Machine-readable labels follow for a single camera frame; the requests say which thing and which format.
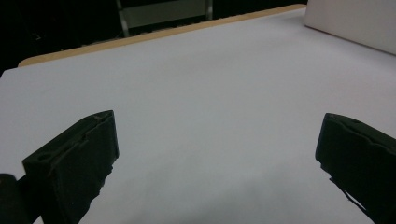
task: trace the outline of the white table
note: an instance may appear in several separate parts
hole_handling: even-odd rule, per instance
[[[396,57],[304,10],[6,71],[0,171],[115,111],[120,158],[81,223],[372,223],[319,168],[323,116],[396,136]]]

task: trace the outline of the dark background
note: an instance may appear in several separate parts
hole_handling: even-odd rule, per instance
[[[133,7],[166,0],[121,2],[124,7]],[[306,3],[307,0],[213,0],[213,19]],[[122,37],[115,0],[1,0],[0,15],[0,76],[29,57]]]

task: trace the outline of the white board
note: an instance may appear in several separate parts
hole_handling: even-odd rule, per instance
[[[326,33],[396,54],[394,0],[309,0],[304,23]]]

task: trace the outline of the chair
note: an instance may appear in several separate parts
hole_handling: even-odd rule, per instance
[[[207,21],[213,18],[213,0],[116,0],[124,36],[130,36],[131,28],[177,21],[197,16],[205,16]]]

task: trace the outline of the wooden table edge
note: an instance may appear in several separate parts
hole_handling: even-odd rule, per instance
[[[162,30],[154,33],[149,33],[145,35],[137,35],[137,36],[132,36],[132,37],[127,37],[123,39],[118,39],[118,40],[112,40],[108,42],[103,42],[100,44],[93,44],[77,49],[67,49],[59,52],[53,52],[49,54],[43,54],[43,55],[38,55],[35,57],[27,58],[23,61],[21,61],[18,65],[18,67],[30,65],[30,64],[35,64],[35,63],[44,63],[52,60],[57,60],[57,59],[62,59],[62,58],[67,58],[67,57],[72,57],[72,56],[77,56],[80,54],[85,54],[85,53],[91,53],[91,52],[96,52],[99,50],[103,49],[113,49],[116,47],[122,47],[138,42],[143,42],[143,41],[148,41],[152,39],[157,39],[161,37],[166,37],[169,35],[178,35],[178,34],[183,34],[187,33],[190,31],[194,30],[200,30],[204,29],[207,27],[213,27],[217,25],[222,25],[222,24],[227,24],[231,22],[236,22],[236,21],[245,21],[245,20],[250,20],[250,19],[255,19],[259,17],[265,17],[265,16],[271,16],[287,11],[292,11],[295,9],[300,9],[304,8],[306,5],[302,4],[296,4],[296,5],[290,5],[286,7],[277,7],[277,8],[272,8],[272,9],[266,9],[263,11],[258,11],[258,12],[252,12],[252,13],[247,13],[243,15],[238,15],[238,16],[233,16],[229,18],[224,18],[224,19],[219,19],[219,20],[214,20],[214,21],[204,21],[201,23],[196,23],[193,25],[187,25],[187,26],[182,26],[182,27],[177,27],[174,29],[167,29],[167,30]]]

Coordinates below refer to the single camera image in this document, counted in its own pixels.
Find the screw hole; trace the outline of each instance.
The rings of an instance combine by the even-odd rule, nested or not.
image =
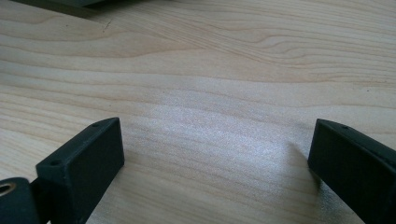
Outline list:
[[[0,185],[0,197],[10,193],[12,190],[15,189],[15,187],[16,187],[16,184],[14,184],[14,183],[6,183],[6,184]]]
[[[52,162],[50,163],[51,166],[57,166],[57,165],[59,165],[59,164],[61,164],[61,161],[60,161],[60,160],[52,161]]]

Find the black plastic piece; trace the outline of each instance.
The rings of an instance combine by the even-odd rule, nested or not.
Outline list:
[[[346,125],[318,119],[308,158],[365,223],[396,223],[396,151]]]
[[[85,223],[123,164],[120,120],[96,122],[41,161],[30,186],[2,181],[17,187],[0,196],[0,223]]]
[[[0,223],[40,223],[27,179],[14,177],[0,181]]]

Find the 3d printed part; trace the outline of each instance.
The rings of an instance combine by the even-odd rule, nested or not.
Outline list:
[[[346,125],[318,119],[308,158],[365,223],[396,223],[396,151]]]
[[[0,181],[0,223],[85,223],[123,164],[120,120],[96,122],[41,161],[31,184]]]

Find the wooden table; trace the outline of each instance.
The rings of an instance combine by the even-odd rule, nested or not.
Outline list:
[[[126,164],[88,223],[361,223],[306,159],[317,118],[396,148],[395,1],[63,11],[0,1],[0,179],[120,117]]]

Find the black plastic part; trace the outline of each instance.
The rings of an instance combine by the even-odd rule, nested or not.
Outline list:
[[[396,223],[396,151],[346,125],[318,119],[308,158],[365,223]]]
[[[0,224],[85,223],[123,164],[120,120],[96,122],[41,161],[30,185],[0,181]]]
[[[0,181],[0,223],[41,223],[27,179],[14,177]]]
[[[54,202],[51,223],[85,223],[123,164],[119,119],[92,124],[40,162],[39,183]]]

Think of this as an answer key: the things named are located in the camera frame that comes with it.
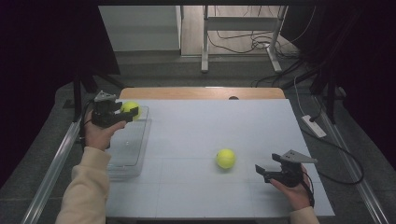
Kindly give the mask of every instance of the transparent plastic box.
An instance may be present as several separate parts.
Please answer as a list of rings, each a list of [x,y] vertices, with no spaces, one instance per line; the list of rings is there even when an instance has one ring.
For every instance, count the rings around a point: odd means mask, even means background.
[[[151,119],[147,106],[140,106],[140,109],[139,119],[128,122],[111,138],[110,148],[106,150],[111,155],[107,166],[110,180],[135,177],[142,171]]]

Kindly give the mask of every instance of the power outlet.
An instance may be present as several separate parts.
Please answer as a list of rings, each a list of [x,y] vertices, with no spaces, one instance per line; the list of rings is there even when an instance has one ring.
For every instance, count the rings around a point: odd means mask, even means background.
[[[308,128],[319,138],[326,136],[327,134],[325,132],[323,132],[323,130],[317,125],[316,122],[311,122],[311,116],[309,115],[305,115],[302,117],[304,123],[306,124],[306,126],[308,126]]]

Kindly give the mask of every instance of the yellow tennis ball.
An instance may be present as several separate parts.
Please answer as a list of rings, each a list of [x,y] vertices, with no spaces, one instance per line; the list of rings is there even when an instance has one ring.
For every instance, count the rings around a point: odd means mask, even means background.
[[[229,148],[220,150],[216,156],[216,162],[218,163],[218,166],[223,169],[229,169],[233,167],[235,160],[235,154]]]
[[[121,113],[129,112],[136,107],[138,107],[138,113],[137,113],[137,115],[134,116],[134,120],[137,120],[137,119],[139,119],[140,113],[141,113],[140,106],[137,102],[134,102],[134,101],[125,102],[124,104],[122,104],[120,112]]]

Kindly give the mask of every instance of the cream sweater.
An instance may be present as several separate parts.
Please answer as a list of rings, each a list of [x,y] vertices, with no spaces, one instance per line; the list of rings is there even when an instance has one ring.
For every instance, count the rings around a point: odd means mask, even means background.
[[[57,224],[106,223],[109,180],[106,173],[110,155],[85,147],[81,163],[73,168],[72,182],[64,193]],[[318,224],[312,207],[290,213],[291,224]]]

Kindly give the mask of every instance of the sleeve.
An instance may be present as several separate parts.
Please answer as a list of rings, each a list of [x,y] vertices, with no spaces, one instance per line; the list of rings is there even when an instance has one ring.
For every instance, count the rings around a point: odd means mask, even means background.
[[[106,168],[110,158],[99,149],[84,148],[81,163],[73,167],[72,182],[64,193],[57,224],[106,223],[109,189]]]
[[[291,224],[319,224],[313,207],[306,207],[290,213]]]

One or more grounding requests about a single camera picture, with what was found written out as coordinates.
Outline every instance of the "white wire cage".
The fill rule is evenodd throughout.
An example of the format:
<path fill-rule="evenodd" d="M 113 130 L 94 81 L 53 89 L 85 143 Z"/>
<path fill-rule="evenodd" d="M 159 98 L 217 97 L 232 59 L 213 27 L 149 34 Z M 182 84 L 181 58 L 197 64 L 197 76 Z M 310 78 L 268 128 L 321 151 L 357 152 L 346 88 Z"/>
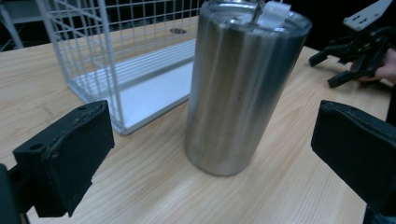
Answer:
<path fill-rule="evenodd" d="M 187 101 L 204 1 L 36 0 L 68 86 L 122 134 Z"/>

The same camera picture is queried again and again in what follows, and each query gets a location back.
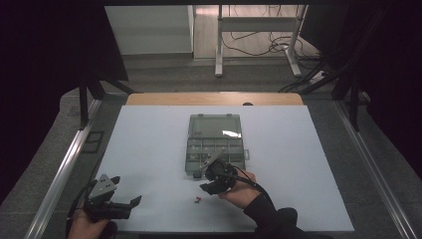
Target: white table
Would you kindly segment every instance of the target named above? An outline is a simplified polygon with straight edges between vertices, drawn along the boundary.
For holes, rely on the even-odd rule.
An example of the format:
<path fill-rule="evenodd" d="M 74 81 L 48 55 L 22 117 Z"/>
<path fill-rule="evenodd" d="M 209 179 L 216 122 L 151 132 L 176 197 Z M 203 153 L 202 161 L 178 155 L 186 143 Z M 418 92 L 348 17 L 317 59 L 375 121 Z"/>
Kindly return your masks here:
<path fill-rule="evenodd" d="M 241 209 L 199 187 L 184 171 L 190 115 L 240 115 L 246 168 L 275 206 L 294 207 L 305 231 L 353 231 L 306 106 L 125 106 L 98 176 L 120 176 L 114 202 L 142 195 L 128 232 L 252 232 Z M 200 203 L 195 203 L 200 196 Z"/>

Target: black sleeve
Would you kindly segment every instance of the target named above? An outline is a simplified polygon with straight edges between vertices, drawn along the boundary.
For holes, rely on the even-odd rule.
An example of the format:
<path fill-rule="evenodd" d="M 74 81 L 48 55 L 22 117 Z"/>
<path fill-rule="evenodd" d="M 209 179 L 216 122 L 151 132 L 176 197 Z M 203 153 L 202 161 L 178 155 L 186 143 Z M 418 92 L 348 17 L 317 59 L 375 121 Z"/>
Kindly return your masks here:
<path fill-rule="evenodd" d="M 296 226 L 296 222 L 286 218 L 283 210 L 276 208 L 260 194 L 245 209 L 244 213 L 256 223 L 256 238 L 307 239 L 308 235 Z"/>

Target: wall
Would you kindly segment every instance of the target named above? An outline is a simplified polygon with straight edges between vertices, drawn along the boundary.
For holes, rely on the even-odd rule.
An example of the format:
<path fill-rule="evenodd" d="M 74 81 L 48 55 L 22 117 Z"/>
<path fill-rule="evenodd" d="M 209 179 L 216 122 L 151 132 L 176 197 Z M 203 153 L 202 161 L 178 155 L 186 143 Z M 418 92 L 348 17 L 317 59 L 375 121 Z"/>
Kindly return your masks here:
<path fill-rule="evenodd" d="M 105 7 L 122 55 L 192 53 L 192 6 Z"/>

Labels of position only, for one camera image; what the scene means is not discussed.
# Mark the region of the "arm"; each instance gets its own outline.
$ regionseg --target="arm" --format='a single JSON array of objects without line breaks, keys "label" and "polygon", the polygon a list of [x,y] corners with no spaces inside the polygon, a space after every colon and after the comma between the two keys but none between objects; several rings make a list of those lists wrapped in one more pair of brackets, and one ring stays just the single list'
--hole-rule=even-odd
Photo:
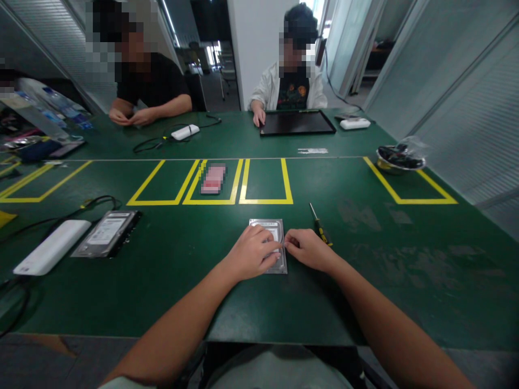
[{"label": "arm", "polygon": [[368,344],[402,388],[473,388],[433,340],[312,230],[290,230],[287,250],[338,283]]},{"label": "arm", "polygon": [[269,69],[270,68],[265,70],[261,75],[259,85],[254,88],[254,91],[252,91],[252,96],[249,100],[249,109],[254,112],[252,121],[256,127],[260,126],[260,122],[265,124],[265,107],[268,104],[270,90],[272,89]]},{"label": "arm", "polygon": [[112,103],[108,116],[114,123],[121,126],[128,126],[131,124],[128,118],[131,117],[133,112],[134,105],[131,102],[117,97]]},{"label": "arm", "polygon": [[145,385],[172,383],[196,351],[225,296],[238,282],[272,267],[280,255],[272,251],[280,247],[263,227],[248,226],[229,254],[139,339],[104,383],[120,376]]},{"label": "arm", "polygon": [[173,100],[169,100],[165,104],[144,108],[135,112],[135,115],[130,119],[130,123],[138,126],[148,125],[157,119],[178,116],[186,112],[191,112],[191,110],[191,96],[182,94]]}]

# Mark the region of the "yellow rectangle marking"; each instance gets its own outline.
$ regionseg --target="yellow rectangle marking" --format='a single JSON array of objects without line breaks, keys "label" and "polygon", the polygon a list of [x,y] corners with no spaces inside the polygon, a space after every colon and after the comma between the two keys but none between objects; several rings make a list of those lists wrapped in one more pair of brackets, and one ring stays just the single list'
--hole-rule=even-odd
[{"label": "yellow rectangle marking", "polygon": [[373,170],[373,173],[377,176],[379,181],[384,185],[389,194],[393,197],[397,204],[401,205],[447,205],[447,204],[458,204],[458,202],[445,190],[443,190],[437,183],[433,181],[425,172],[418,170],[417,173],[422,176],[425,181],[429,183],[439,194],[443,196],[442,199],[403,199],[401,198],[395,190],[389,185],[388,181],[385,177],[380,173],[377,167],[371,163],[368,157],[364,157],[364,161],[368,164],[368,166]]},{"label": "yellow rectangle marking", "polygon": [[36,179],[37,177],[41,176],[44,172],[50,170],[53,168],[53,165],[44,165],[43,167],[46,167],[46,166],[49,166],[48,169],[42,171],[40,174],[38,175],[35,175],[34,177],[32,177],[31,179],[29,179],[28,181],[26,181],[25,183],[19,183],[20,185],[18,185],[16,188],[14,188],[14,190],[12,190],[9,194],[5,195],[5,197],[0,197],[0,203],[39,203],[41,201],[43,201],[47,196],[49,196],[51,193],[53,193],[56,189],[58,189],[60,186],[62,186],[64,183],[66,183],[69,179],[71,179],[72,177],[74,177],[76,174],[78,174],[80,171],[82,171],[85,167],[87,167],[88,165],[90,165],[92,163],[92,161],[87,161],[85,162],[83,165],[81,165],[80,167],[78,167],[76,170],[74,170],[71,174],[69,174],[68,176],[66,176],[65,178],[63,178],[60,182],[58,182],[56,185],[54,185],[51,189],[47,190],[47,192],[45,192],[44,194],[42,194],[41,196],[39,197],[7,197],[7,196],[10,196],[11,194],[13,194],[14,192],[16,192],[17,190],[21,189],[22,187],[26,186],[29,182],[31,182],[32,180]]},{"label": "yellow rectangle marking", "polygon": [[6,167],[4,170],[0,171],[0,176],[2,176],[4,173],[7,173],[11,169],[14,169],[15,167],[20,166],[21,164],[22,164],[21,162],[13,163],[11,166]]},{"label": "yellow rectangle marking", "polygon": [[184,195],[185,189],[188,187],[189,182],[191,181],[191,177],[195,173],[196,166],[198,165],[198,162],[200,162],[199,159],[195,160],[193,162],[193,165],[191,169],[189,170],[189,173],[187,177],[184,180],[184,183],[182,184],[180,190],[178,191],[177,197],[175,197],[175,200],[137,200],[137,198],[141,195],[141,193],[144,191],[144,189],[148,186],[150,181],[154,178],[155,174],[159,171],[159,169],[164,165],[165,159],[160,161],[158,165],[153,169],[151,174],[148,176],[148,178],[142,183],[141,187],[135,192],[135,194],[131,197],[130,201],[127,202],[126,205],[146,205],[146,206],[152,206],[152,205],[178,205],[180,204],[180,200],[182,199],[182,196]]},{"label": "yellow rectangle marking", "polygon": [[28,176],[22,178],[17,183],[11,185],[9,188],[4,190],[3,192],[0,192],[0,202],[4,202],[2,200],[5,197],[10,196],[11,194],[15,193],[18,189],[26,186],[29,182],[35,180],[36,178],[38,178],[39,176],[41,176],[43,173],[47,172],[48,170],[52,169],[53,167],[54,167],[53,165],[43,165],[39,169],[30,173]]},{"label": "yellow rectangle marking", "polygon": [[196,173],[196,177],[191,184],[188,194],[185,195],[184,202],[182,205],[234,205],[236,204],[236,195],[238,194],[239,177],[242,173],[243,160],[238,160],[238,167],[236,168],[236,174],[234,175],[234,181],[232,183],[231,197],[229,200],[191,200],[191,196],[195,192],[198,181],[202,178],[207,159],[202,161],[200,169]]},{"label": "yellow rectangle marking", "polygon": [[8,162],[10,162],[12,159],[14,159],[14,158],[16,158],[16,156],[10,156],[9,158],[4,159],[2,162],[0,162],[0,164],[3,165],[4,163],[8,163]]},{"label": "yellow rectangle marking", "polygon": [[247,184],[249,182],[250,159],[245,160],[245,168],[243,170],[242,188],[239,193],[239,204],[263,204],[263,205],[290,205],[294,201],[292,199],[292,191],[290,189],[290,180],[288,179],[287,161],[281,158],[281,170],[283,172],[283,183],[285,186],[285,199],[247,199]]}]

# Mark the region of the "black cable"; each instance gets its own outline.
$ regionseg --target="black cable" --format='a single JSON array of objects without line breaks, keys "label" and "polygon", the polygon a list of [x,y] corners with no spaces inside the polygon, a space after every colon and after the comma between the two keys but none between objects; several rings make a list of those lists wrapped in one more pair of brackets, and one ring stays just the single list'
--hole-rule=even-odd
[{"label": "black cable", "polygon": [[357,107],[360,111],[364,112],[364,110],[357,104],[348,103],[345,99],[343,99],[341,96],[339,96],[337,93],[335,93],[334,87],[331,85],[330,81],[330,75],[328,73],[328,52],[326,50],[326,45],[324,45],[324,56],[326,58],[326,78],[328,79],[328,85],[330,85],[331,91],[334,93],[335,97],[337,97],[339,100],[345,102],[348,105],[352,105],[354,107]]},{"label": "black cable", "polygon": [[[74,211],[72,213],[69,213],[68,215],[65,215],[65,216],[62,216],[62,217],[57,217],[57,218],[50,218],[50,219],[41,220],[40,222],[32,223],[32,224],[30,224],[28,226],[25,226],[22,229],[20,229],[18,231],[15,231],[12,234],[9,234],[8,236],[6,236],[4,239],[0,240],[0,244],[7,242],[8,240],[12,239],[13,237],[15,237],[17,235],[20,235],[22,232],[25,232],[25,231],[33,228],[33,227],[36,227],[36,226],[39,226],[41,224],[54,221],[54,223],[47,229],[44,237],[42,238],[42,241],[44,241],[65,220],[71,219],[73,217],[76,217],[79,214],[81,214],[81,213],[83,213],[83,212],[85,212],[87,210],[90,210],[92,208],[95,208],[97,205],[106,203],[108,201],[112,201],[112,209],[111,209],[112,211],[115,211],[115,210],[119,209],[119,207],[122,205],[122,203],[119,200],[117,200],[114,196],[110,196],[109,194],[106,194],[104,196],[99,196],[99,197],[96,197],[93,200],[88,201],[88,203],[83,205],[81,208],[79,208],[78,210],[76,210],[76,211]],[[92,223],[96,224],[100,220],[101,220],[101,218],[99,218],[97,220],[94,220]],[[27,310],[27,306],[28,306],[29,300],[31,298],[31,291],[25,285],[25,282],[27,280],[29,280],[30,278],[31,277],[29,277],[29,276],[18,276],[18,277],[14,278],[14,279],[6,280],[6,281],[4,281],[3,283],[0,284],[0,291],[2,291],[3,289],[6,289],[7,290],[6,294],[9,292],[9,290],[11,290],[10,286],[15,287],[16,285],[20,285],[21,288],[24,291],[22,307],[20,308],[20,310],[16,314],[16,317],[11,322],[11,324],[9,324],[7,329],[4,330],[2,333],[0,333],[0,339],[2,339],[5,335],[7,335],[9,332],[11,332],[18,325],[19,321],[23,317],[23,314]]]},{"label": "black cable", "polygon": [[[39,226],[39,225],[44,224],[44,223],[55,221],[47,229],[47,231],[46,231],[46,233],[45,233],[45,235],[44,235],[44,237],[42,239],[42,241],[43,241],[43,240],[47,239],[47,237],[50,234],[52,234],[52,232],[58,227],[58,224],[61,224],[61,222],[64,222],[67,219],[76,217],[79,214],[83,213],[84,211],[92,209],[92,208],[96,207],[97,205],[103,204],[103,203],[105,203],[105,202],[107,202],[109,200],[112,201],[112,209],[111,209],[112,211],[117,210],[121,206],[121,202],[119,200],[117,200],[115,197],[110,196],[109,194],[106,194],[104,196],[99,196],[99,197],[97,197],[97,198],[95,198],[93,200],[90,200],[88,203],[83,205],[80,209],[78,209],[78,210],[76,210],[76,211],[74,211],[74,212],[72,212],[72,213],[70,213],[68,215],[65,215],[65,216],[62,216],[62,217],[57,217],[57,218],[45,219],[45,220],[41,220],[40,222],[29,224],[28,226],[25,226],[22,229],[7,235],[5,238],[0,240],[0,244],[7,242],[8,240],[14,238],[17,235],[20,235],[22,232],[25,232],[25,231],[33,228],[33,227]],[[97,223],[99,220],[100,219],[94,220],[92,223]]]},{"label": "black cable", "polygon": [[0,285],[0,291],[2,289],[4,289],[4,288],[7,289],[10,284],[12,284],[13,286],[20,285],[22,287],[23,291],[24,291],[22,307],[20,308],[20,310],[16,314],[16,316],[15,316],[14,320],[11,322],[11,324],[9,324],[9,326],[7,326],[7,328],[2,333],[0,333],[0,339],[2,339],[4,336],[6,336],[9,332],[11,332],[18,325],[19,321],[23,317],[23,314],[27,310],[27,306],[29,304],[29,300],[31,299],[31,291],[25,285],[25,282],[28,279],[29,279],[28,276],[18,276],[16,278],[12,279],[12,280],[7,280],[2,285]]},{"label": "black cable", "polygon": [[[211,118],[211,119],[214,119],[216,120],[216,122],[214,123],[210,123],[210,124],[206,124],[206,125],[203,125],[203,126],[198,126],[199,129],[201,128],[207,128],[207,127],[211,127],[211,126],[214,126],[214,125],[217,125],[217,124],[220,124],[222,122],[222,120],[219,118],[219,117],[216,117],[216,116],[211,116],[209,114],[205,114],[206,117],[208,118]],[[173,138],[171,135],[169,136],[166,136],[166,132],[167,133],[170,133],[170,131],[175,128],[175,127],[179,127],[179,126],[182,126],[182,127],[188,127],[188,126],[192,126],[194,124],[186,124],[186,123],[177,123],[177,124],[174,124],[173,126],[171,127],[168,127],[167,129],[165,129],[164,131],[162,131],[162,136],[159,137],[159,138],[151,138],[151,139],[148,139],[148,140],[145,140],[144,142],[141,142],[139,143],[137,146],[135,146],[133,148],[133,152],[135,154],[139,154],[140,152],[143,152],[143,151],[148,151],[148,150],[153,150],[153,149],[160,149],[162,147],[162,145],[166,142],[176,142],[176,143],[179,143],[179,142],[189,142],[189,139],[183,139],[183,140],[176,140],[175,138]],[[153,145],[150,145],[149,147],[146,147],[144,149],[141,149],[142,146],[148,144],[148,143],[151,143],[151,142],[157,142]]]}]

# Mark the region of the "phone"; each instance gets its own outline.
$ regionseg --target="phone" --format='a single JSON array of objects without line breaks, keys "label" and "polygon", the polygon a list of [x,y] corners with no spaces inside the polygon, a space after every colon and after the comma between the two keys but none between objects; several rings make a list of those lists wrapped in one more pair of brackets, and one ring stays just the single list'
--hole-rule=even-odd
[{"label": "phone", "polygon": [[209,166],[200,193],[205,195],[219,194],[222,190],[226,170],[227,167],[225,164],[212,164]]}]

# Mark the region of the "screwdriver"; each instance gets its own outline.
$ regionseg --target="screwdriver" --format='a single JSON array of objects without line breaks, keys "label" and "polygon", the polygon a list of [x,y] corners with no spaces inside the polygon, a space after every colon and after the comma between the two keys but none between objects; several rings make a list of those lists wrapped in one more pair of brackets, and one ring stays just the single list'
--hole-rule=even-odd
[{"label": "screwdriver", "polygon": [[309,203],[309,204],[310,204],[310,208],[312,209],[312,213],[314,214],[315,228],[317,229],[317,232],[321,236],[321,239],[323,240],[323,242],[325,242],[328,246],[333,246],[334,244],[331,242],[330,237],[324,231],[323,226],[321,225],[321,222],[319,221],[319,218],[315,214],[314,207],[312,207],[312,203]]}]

*PROBLEM REQUIREMENTS:* What is the number of lines in the data that hold the string "plastic"? Answer with the number only.

*OUTPUT:* 3